**SUPPLIED MATERIAL:**

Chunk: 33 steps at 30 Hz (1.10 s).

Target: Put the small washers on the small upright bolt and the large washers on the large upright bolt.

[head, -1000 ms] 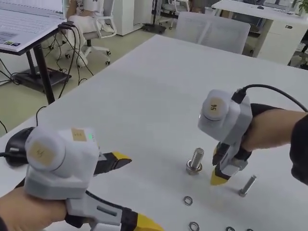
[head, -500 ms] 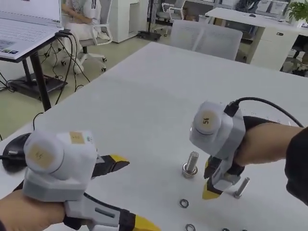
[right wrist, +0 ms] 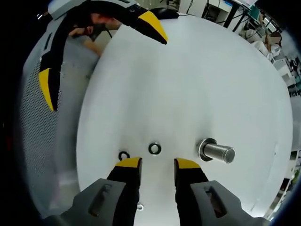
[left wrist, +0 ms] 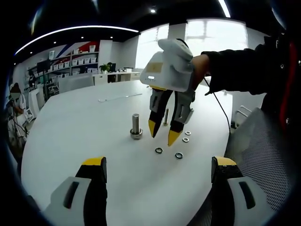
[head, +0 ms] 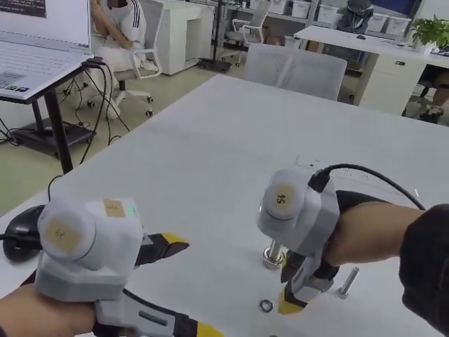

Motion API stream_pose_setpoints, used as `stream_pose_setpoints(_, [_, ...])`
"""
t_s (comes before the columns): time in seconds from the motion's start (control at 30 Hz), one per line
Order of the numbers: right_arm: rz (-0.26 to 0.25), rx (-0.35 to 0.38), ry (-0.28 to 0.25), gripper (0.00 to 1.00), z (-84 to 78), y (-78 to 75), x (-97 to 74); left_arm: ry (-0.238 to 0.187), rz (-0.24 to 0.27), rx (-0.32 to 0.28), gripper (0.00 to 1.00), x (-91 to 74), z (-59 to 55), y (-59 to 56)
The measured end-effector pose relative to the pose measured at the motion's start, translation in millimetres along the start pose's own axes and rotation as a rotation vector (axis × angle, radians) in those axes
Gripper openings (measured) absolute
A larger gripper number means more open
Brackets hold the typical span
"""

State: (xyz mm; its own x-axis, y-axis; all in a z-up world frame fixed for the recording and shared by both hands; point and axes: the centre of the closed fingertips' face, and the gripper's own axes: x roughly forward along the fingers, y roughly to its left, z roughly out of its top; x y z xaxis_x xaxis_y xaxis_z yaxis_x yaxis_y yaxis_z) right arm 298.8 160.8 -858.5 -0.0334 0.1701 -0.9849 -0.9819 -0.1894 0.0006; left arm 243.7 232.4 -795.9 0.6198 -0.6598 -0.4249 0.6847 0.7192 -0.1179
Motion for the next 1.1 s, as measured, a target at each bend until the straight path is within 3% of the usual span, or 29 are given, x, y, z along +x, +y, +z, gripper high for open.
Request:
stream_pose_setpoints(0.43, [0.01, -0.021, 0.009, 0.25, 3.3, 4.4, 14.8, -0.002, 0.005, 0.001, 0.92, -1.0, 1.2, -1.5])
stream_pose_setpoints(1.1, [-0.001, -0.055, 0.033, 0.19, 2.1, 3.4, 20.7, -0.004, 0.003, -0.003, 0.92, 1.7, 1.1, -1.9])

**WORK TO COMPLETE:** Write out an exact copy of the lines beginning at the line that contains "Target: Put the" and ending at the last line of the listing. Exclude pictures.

**SOLUTION TO THE PROBLEM:**
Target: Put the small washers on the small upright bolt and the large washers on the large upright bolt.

[head, -1000 ms] 
[head, -500 ms] 
[right wrist, +0 ms] 
[left wrist, +0 ms] 
[head, +0 ms] 

Motion API stream_pose_setpoints, used as `stream_pose_setpoints(_, [_, ...])`
"""
t_s (comes before the columns): time in seconds from the motion's start (control at 30 Hz), one per line
Order of the numbers: right_arm: rz (-0.26 to 0.25), rx (-0.35 to 0.38), ry (-0.28 to 0.25), gripper (0.00 to 1.00), z (-84 to 78), y (-78 to 75), x (-97 to 74); left_arm: ry (-0.238 to 0.187), rz (-0.24 to 0.27), rx (-0.32 to 0.28), gripper (0.00 to 1.00), x (-91 to 74), z (-59 to 55), y (-59 to 56)
The measured end-effector pose relative to the pose measured at the motion's start, translation in millimetres along the start pose's own axes and rotation as a rotation vector (axis × angle, radians) in those axes
Gripper openings (measured) absolute
A larger gripper number means more open
Brackets hold the typical span
"""

State: (xyz mm; its own x-axis, y-axis; all in a z-up world frame fixed for the recording and shared by both hands; point and axes: the centre of the closed fingertips' face, and the gripper's own axes: x roughly forward along the fingers, y roughly to its left, z roughly out of its top; x y z xaxis_x xaxis_y xaxis_z yaxis_x yaxis_y yaxis_z) right arm 298.8 160.8 -858.5 -0.0334 0.1701 -0.9849 -0.9819 -0.1894 0.0006; left arm 243.7 232.4 -795.9 0.6198 -0.6598 -0.4249 0.6847 0.7192 -0.1179
Motion for the next 1.1 s, as measured, a target at each bend until the straight path is within 3% of the usual span, or 29 are given, x, y, z along +x, +y, +z, gripper high for open.
Request:
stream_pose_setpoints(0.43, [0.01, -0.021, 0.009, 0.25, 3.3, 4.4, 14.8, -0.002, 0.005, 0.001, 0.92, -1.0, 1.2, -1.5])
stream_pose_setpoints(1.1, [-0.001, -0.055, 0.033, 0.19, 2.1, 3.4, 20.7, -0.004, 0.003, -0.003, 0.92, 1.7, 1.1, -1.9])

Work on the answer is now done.